◆ THE TASK ◆
Pick each line containing the word "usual" out of the data below.

◆ DATASET EXCERPT ◆
=== Section Start ===
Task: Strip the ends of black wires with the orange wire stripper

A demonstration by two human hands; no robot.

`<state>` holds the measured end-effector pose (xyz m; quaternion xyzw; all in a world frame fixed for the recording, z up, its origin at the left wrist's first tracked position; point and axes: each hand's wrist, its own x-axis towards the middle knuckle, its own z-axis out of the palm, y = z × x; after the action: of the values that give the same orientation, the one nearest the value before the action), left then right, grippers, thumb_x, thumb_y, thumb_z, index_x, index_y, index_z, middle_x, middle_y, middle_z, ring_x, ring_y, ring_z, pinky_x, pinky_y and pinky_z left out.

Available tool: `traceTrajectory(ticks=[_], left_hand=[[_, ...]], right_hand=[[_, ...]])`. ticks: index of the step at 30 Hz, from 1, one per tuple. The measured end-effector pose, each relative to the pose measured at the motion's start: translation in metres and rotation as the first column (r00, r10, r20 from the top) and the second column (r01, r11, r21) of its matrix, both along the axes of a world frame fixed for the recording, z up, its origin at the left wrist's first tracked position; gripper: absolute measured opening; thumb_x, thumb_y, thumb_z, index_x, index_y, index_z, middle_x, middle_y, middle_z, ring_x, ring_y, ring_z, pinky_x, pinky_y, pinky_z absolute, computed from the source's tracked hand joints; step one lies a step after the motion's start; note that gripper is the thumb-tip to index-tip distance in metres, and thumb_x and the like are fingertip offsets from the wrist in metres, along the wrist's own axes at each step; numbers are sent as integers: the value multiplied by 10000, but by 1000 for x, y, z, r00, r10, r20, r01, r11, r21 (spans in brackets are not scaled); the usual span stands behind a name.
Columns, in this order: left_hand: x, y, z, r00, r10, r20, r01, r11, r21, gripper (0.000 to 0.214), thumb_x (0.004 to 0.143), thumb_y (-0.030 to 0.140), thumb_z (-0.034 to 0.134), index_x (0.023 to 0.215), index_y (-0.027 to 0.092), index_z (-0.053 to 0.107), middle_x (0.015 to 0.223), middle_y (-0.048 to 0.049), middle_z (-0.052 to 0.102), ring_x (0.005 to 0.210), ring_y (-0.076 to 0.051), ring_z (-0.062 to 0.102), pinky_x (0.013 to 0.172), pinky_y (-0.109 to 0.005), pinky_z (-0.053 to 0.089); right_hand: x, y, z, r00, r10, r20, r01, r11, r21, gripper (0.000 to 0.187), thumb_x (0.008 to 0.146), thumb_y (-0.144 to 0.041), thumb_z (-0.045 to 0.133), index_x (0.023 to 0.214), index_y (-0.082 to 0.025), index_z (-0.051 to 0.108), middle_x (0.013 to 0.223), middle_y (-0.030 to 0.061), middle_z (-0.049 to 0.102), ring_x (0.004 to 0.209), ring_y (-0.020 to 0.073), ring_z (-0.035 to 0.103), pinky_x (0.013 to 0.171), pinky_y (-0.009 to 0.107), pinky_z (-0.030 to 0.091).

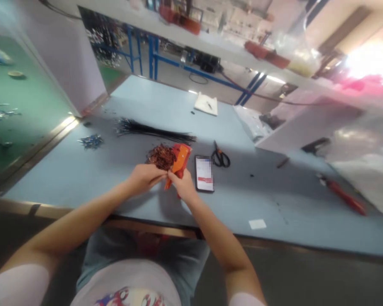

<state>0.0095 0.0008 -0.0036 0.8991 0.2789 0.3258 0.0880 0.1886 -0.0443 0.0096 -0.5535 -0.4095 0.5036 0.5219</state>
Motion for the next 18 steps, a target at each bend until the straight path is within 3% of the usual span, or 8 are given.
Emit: traceTrajectory(ticks=[5,9,12,15,18], left_hand=[[-2,-10,1,992,13,-125,-8,999,40,318,1042,420,428,1043,251,698,735,-8,726,642,-167,669,555,-248,364],[1,-17,15,947,-44,-318,-9,987,-163,367,1056,469,403,983,194,635,764,-22,733,692,-196,700,548,-270,351],[-1,-18,21,934,-168,-315,79,958,-276,296,1046,426,451,982,192,621,786,-14,725,688,-173,673,563,-271,352],[-1,-15,17,931,-289,-223,205,919,-336,234,1046,386,476,1005,213,628,845,7,735,741,-135,667,621,-250,387],[4,-13,8,926,-260,-273,184,944,-275,250,1042,384,473,970,218,645,913,-8,749,829,-156,683,599,-287,366]], right_hand=[[4,-11,-3,989,110,-94,-115,992,-48,385,648,-421,833,895,-185,655,758,16,697,686,191,661,688,334,567],[11,-19,4,970,43,-240,-85,982,-166,399,582,-386,897,843,-188,670,740,16,694,649,175,657,591,283,576],[14,-20,4,977,-79,-197,39,979,-200,455,505,-356,929,852,-203,679,784,11,713,705,173,691,655,265,605],[17,-20,1,997,-47,-66,36,985,-172,400,548,-373,898,856,-230,687,817,33,725,752,221,722,681,315,628],[21,-22,-2,996,8,93,7,986,-167,355,595,-396,867,867,-241,698,812,65,736,691,257,718,563,343,613]])
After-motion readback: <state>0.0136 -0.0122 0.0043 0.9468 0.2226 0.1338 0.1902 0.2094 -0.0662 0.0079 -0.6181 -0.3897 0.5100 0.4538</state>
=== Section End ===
◆ WRITTEN ANSWER ◆
Available tool: `traceTrajectory(ticks=[_], left_hand=[[_, ...]], right_hand=[[_, ...]])`. ticks: index of the step at 30 Hz, from 1, one per tuple. The measured end-effector pose, each relative to the pose measured at the motion's start: translation in metres and rotation as the first column (r00, r10, r20 from the top) and the second column (r01, r11, r21) of its matrix, both along the axes of a world frame fixed for the recording, z up, its origin at the left wrist's first tracked position; gripper: absolute measured opening; thumb_x, thumb_y, thumb_z, index_x, index_y, index_z, middle_x, middle_y, middle_z, ring_x, ring_y, ring_z, pinky_x, pinky_y, pinky_z absolute, computed from the source's tracked hand joints; step one lies a step after the motion's start; note that gripper is the thumb-tip to index-tip distance in metres, and thumb_x and the like are fingertip offsets from the wrist in metres, along the wrist's own axes at each step; numbers are sent as integers: the value multiplied by 10000, but by 1000 for x, y, z, r00, r10, r20, r01, r11, r21 (spans in brackets are not scaled); the usual span stands behind a name.
Motion for the next 18 steps, a target at each bend until the straight path is within 3% of the usual span, or 8 are given.

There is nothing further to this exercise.